> _Exercise_:
Where an image occurs, skip it and print the rest of the records verbatim.

> _Data items_:
%%

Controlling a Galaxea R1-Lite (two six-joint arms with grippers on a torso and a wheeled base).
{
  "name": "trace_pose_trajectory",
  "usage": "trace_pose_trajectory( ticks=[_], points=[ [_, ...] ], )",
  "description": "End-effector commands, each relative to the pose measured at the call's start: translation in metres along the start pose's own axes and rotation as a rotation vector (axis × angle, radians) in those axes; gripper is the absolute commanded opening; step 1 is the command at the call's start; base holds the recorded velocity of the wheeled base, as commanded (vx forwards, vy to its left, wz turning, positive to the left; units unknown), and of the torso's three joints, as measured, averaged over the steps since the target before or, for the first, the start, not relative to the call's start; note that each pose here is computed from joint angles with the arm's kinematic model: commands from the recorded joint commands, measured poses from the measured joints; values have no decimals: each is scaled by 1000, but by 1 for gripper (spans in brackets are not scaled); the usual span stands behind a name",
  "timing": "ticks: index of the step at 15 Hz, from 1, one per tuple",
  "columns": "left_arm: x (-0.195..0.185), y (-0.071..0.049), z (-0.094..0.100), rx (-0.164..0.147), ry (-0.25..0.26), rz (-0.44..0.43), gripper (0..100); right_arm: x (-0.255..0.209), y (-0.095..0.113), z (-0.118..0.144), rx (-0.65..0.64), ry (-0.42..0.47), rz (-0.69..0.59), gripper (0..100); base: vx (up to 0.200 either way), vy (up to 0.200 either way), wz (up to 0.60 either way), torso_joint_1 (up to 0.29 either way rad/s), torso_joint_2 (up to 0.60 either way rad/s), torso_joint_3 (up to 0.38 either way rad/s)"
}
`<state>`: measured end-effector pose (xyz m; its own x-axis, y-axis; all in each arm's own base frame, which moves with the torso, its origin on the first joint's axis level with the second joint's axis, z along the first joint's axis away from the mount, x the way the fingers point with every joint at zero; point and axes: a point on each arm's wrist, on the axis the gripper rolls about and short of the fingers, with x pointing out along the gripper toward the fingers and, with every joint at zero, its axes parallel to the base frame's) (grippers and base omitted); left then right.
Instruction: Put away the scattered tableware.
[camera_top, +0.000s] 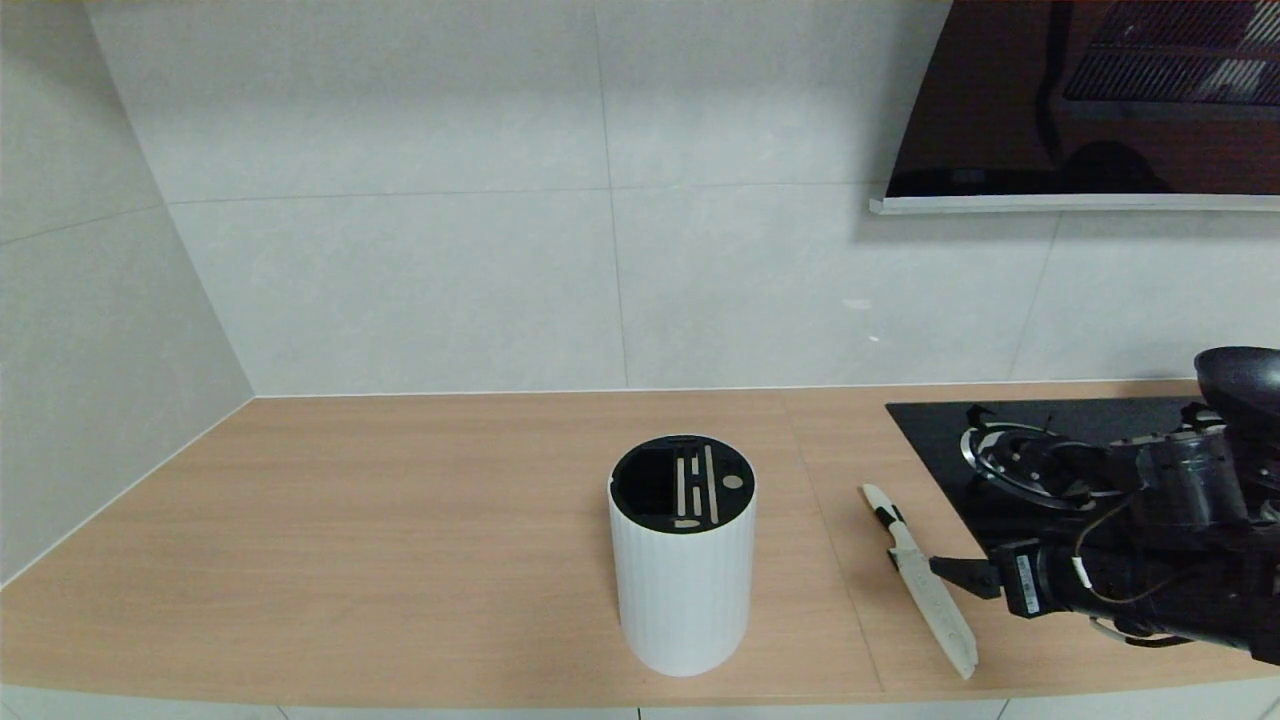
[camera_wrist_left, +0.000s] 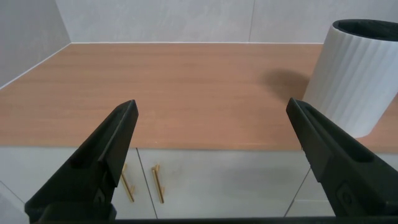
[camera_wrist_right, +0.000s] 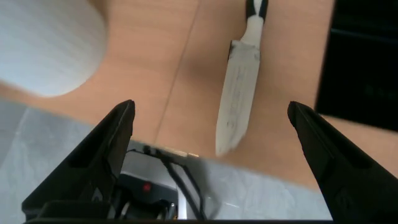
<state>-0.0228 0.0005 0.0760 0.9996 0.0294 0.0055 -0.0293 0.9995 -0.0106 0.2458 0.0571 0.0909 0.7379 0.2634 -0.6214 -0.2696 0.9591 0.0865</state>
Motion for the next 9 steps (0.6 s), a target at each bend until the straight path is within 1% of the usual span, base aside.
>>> trace_pose_trajectory(
  ticks=[1,2,3,5,7,9],
  points=[
    [0,0,0,0,1,0,100,36,-3,-5,-5,72,-2,100,0,0,0,0,0,0],
    [0,0,0,0,-1,0,100,38,-4,-5,-5,68,-2,100,0,0,0,0,0,0],
    [0,0,0,0,-1,0,100,51,-5,-4,-8,56,-7,100,0,0,0,0,0,0],
    [0,0,0,0,-1,0,100,68,-7,-3,-9,60,-17,100,0,0,0,0,0,0],
    [0,0,0,0,1,1,100,82,-8,4,-18,48,-26,100,0,0,0,0,0,0],
    [0,0,0,0,-1,0,100,100,-10,4,-22,59,-48,100,0,0,0,0,0,0]
  ],
)
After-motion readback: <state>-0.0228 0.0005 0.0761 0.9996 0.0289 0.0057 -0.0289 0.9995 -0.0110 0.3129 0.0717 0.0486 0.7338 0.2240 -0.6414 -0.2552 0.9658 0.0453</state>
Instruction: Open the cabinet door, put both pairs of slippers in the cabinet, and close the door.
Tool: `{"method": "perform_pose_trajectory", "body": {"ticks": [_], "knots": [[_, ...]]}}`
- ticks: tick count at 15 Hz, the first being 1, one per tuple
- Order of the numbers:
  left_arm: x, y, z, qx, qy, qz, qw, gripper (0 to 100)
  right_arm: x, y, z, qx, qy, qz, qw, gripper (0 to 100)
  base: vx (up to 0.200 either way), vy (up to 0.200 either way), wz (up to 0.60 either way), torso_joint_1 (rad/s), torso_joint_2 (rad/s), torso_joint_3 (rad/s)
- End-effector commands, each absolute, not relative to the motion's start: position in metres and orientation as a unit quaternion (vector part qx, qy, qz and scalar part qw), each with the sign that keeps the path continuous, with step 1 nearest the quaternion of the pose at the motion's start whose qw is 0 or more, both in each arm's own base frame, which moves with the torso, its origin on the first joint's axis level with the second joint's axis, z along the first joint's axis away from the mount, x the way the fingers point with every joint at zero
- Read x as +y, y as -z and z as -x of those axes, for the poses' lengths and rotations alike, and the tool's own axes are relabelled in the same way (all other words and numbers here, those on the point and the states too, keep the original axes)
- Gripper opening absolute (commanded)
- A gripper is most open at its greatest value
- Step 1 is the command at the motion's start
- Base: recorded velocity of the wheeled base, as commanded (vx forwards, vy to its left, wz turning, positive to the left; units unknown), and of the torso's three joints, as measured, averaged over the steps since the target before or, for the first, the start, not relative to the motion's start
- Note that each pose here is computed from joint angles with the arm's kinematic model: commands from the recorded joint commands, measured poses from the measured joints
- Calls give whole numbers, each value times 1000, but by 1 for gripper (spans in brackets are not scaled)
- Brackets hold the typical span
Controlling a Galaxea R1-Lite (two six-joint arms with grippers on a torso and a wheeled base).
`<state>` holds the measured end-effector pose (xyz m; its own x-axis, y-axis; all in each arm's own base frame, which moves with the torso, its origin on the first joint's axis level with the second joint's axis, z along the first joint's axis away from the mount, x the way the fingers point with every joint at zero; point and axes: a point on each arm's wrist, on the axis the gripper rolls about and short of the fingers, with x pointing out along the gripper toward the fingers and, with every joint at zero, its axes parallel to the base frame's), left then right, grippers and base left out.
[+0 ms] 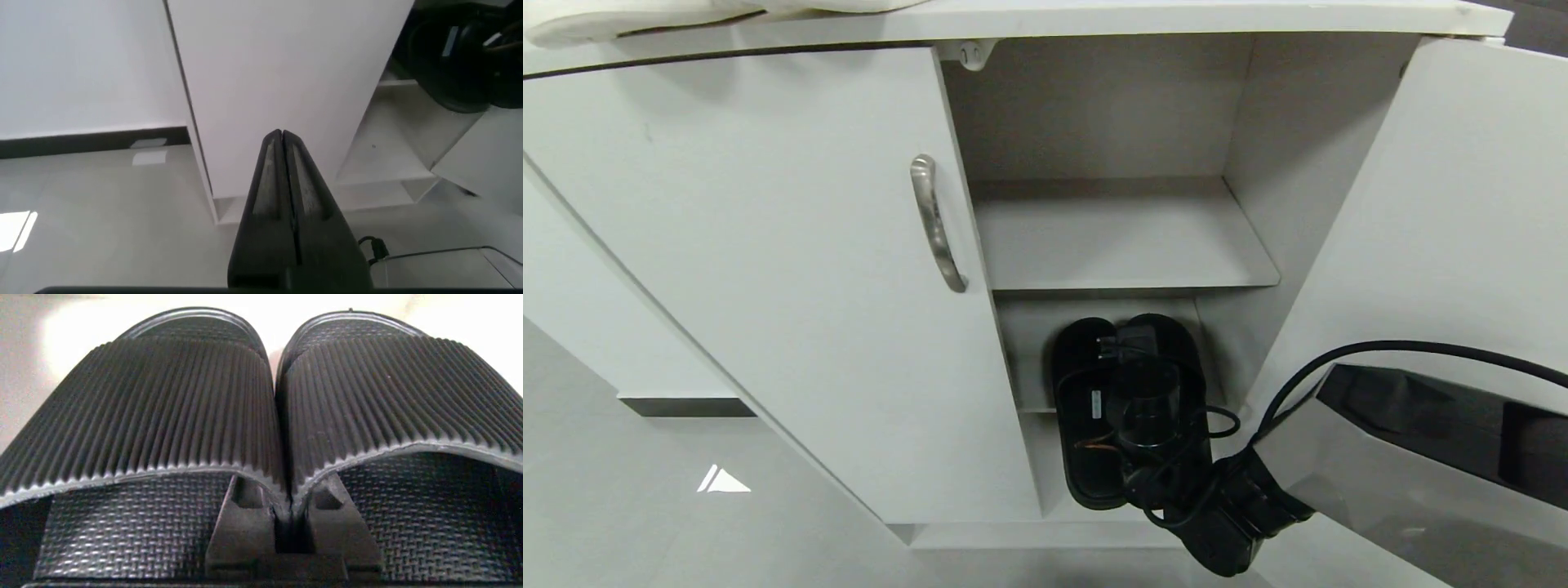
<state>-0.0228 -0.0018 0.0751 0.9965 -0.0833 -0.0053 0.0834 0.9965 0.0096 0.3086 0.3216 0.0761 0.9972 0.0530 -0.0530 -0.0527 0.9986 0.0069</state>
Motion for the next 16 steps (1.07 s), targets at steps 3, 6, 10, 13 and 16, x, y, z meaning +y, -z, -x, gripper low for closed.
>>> {"method": "perform_pose_trajectory", "body": {"ticks": [3, 6, 10, 13, 16], "knots": [[-2, -75, 23, 3, 42, -4, 999, 0, 330, -69, -332, 20, -18, -10, 1000, 0, 0, 0, 0, 0, 0, 0], [-2, -75, 23, 3, 42, -4, 999, 0, 332, -64, -344, 20, -10, -10, 1000, 0, 0, 0, 0, 0, 0, 0], [-2, -75, 23, 3, 42, -4, 999, 0, 325, -58, -371, 24, 14, -7, 1000, 0, 0, 0, 0, 0, 0, 0], [-2, -75, 23, 4, 42, -4, 999, 0, 325, -50, -382, 31, 21, -3, 999, 0, 0, 0, 0, 0, 0, 0], [-2, -75, 23, 3, 43, -4, 999, 0, 327, -44, -389, 31, 23, -2, 999, 0, 0, 0, 0, 0, 0, 0]]}}
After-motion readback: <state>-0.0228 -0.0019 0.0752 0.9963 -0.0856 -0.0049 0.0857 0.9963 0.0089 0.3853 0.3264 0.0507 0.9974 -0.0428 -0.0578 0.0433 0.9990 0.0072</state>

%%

> _Solution to this problem_:
Controlling a Galaxea R1-Lite (two six-joint arms with grippers on a torso and a wheeled base).
{
  "name": "trace_pose_trajectory",
  "usage": "trace_pose_trajectory( ticks=[_], points=[ [_, ...] ], )",
  "description": "End-effector commands, each relative to the pose measured at the call's start: translation in metres along the start pose's own axes and rotation as a rotation vector (axis × angle, radians) in those axes; gripper is the absolute commanded opening; step 1 is the command at the call's start; base holds the recorded velocity of the wheeled base, as commanded (vx forwards, vy to its left, wz turning, positive to the left; units unknown), and of the torso's three joints, as measured, averaged over the steps since the target before or, for the first, the start, not relative to the call's start; note that each pose here is computed from joint angles with the arm's kinematic model: commands from the recorded joint commands, measured poses from the measured joints; values have no decimals: each is scaled by 1000, but by 1 for gripper (spans in brackets are not scaled); the usual span stands behind a name",
  "timing": "ticks: index of the step at 15 Hz, from 1, one per tuple",
  "columns": "left_arm: x (-0.195..0.185), y (-0.071..0.049), z (-0.094..0.100), rx (-0.164..0.147), ry (-0.25..0.26), rz (-0.44..0.43), gripper (0..100); right_arm: x (-0.255..0.209), y (-0.095..0.113), z (-0.118..0.144), rx (-0.65..0.64), ry (-0.42..0.47), rz (-0.69..0.59), gripper (0..100); base: vx (up to 0.200 either way), vy (up to 0.200 either way), wz (up to 0.60 either way), torso_joint_1 (up to 0.29 either way rad/s), torso_joint_2 (up to 0.60 either way rad/s), torso_joint_3 (up to 0.38 either way rad/s)"
}
`<state>`: measured end-effector pose (xyz m; its own x-axis, y-axis; all in each arm's own base frame, which moves with the torso, its origin on the first joint's axis level with the second joint's axis, z along the first joint's axis away from the mount, x the way the fingers point with every joint at zero; point and axes: a point on each arm's wrist, on the axis the gripper rolls about and short of the fingers, with x pointing out along the gripper toward the fingers and, with every joint at zero, its axes parallel to the base frame's) (grippers and base omitted); left then right.
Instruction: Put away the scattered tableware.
[camera_top, +0.000s] 
[camera_wrist_left, +0.000s] 
[camera_wrist_right, +0.000s] 
<state>-0.0228 0.0005 0.0760 0.9996 0.0294 0.0055 -0.0293 0.9995 -0.0106 0.2458 0.0571 0.0909 0.7379 0.2634 -0.6214 -0.2696 0.9591 0.0865</state>
Motion for the next 9 steps (0.6 s), a target at each bend until the straight path is within 1% of the usual span, base aside.
>>> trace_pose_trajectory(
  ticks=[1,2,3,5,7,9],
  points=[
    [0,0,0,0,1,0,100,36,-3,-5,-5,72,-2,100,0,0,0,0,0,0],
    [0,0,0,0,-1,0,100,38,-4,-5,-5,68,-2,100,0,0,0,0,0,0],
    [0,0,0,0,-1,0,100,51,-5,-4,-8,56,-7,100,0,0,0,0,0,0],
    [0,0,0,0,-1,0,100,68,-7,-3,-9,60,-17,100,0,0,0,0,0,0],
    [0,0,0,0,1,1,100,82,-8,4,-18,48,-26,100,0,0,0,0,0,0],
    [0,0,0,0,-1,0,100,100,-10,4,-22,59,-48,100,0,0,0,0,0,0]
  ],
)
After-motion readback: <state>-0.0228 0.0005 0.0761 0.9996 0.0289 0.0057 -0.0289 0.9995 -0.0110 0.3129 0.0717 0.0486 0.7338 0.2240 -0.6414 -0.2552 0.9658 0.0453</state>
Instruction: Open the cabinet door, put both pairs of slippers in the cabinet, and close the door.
Tool: `{"method": "perform_pose_trajectory", "body": {"ticks": [_], "knots": [[_, ...]]}}`
- ticks: tick count at 15 Hz, the first being 1, one per tuple
- Order of the numbers:
  left_arm: x, y, z, qx, qy, qz, qw, gripper (0 to 100)
  right_arm: x, y, z, qx, qy, qz, qw, gripper (0 to 100)
  base: vx (up to 0.200 either way), vy (up to 0.200 either way), wz (up to 0.60 either way), torso_joint_1 (rad/s), torso_joint_2 (rad/s), torso_joint_3 (rad/s)
- End-effector commands, each absolute, not relative to the motion's start: position in metres and orientation as a unit quaternion (vector part qx, qy, qz and scalar part qw), each with the sign that keeps the path continuous, with step 1 nearest the quaternion of the pose at the motion's start whose qw is 0 or more, both in each arm's own base frame, which moves with the torso, its origin on the first joint's axis level with the second joint's axis, z along the first joint's axis away from the mount, x the way the fingers point with every joint at zero
- Read x as +y, y as -z and z as -x of those axes, for the poses' lengths and rotations alike, and the tool's own axes are relabelled in the same way (all other words and numbers here, those on the point and the states too, keep the original axes)
- Gripper opening absolute (commanded)
- A gripper is most open at its greatest value
- Step 1 is the command at the motion's start
- Base: recorded velocity of the wheeled base, as commanded (vx forwards, vy to its left, wz turning, positive to the left; units unknown), and of the torso's three joints, as measured, averaged over the steps since the target before or, for the first, the start, not relative to the motion's start
- Note that each pose here is computed from joint angles with the arm's kinematic model: commands from the recorded joint commands, measured poses from the measured joints
- Calls give whole numbers, each value times 1000, but by 1 for gripper (spans in brackets are not scaled)
- Brackets hold the typical span
Controlling a Galaxea R1-Lite (two six-joint arms with grippers on a torso and a wheeled base).
`<state>` holds the measured end-effector pose (xyz m; its own x-axis, y-axis; all in each arm's own base frame, which moves with the torso, its origin on the first joint's axis level with the second joint's axis, z along the first joint's axis away from the mount, x the way the fingers point with every joint at zero; point and axes: a point on each arm's wrist, on the axis the gripper rolls about and short of the fingers, with x pointing out along the gripper toward the fingers and, with every joint at zero, its axes parallel to the base frame's), left then right, grippers and base left out.
[+0 ms] 
<state>-0.0228 -0.0018 0.0751 0.9965 -0.0833 -0.0053 0.0834 0.9965 0.0096 0.3086 0.3216 0.0761 0.9972 0.0530 -0.0530 -0.0527 0.9986 0.0069</state>
Motion for the next 16 steps (1.07 s), targets at steps 3, 6, 10, 13 and 16, x, y, z meaning +y, -z, -x, gripper low for closed.
>>> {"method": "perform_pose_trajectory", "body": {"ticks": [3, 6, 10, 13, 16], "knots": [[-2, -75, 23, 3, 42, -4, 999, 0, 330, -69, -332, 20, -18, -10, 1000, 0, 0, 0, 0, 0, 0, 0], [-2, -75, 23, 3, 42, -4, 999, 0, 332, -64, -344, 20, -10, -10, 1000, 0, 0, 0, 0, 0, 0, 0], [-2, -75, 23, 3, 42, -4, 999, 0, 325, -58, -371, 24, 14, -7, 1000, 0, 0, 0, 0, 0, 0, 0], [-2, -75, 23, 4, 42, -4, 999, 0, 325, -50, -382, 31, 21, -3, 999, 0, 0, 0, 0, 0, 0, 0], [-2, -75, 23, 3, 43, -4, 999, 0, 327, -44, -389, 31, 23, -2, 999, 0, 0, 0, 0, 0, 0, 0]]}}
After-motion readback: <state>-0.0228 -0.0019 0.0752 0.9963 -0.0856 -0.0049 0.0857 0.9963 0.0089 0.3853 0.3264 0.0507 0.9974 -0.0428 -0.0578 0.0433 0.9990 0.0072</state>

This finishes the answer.